Tava na cara que ia ser uma partida
de lascar, as duas cidades há muito vinham esperando este confronto. A seleção
de Ibicuí contra o Iguaí Futebol Clube, o time mais forte das redondezas! Já tinham
surrado até a seleção de Poções, um timaço! O jogo foi em Nova Canaã, que era
território neutro. O campo nunca esteve tão cheio, tinha mais de trezentas
pessoas, fora os meninos e as filhas do tenente Ló que assistiram o jogo dentro
da rural pra evitar falatório, as três estavam grávidas do mesmo safado. Como
ele não podia casar com as três, o tenente matou o safado, ficava mais fácil
para as meninas explicar que eram viúvas.
Celsão, que já
jogou até no Botafogo, foi emprestado por Belo Campo para a seleção de Ibicuí,
falou que ia marcar dez “gorro” pra cada namorada, três moças desmaiaram na
hora! Juca Pranchão, atacante do Iguaí, exibia a chuteira feita especialmente
para aquele jogo, tinha 32 birros em cada pé, todos travados com um prego!

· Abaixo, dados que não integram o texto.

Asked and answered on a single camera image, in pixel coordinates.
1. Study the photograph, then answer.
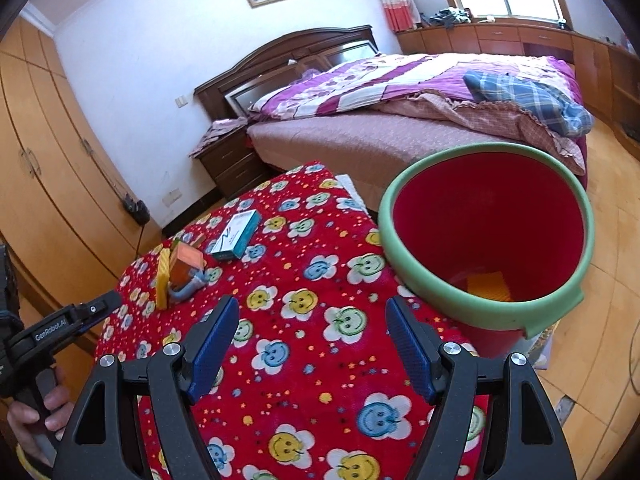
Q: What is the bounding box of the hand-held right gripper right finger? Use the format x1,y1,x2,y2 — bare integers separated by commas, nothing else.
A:
385,295,578,480

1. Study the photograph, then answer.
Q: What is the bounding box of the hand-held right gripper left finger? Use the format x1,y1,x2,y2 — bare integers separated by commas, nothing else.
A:
52,295,241,480

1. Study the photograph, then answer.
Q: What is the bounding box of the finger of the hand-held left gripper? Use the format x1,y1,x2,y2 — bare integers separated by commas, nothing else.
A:
67,290,123,336

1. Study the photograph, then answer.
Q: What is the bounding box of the pale blue curved plastic piece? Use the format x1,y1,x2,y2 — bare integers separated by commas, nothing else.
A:
167,267,210,306

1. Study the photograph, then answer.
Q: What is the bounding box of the small orange box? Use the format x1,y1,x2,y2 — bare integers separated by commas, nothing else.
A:
167,242,205,288

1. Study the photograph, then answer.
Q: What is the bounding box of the white and teal box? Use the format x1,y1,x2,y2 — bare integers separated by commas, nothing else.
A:
210,209,263,262

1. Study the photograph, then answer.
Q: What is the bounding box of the red bucket with green rim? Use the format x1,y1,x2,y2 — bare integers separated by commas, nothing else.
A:
377,142,596,361

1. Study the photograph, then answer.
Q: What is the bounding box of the person's left hand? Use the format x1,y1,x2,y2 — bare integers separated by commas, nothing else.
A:
7,365,73,461

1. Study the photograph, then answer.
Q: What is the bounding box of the red smiley flower tablecloth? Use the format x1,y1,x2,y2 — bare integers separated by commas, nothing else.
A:
95,160,488,480

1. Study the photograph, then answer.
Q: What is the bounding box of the black power strip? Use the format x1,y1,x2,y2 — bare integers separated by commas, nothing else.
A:
122,195,151,226

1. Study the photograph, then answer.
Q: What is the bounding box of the wooden wardrobe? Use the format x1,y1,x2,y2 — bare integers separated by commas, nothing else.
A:
0,15,163,356

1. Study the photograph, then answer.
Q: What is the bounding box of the dark wooden nightstand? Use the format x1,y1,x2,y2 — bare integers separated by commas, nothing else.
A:
197,127,273,201

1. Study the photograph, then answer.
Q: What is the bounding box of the pink clothes pile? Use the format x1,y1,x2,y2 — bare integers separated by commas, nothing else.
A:
189,117,249,157

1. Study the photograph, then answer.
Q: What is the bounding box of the bed with pink sheet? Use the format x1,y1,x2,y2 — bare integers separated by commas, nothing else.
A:
247,52,593,196

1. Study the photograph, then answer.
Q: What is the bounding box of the purple floral quilt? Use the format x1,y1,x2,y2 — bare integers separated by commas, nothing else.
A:
248,52,586,176

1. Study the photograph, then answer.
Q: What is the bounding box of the blue plaid blanket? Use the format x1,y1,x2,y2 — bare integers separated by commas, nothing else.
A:
462,71,596,137

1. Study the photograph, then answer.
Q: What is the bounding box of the dark wooden headboard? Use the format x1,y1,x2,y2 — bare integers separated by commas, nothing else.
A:
194,24,383,121

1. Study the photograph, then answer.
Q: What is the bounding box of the dark clothes heap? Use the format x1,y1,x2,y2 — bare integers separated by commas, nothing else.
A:
429,6,473,28

Antes de começar o jogo, o vereador Heleno de Zinha fez um discurso, prometeu
um jogo de camisa e uma caixa da legítima Jurubeba Leão do Norte pro time
ganhador, cantou o hino nacional, e quando tentou recomeçar o discurso, o juiz,
que era da oposição, mandou ele ir fazer política “nos inferno” e começou a
partida. O primeiro tempo correu agitado, Teobaldo foi expulso por dar um soco
no bandeirinha e este foi substituído por João Açougueiro. Celsão tava num dia
de inspiração, já tinha feito três gols do meio do campo, e aquele campo era
bem maior que um campo oficial, um goleiro só via o outro se aproximasse a
vista, e só via a cabeça porque tinha uma ondulação no meio do campo. Juca
Pranchão não deixou por menos, além de esfolar a canela da zaga do Ibicuí,
empatou o jogo marcando os quatro do seu time, todos com aquela canhota que
todos já conheciam, quando caía na canhota de Juca o goleiro tremia. Era a
Canhota de Ouro de Iguaí, já tinha ganhado 6 pares de sapato motinha como
melhor jogador do ano e pelo visto ia ser eleito mais uma vez. Chico, um
comentarista de futebol aqui do planalto conquistense, que não ia com a cara de
Juca só porque o goleador era mais conhecido do que ele, disse uma frase que
até hoje não consegui decifrar o que ele quis falar com aquilo: “SE NOME
GANHASSE JOGO O DICIONÁRIO NÃO PERDIA UMA PARTIDA”. Sua noiva Deusinete,
presente em todos os jogos, era tida como o talismã do time, era só piscar o
olho pra Juca e jogar um beijo que a canhota comia solta, era gol certo! Também,
um rabão daquele deixava qualquer um inspirado.
No segundo tempo
foi que aconteceu a tragédia, aos 44 minutos, o jogo duríssimo, um placar de
16x16, Celsão meteu uma chapa na canela de Juca que além de rasgar o meião
deixou os birros desenhados, não ficou um fio de cabelo! Pênalti claríssimo
marcado pelo juiz Zé de Daza, que só marcou porque tinha tomado uma! A torcida
de Iguaí gritou em coro: “Deixa pra canhota de Juca Pranchão”. Ele atendeu ao
pedido e correu pra marca do pênalti com a bola debaixo do braço e tentando
localizar Deusinete, seu amor e amuleto da sorte! A torcida fez questão de
colocá-la de frente pra Juca. Quando o juiz autorizou, Juca correu pra bola e
deu uma paradinha, nesse exato momento Deusinete piscou o olho, jogou um beijo
e inovou o gesto com uma declaração aos berros: “Ai love você”. Ele bateu na
bola com tanta violência que derrubou o varal de roupa de dona Ana e saiu
carregando uma samba canção do tamanho de um lençol de
casal, foi cair no açude de João Bigode. O homem parecia que tava cego, a bola
passou tão longe do gol que quase mata um urubu em pleno voo. O vexame foi
total! Pra piorar, Juca partiu pra cima da noiva dando tapas, chutes e gritando:
“Ai love você um caralho”, enquanto a torcida incentivava: “mata essa vaca
agourenta no pau”, “corta a língua dessa égua metida a americana”.
Com Juca
expulso, Celsão em menos de um minuto fez mais dois gols do meio do campo e
definiu o placar para a seleção de Ibicuí. E Deusinte entrou em baixa, além de
perder o noivo, ficou encalhada, ninguém queria pegar a urucubaca. Tudo por
causa de um pênalti perdido! Hoje, Deusinete do pênalti, apelido que herdou
depois do ocorrido, mora em Conquista... Talvez seja até por isso que o futebol
conquistense nunca conseguiu ser campeão baiano.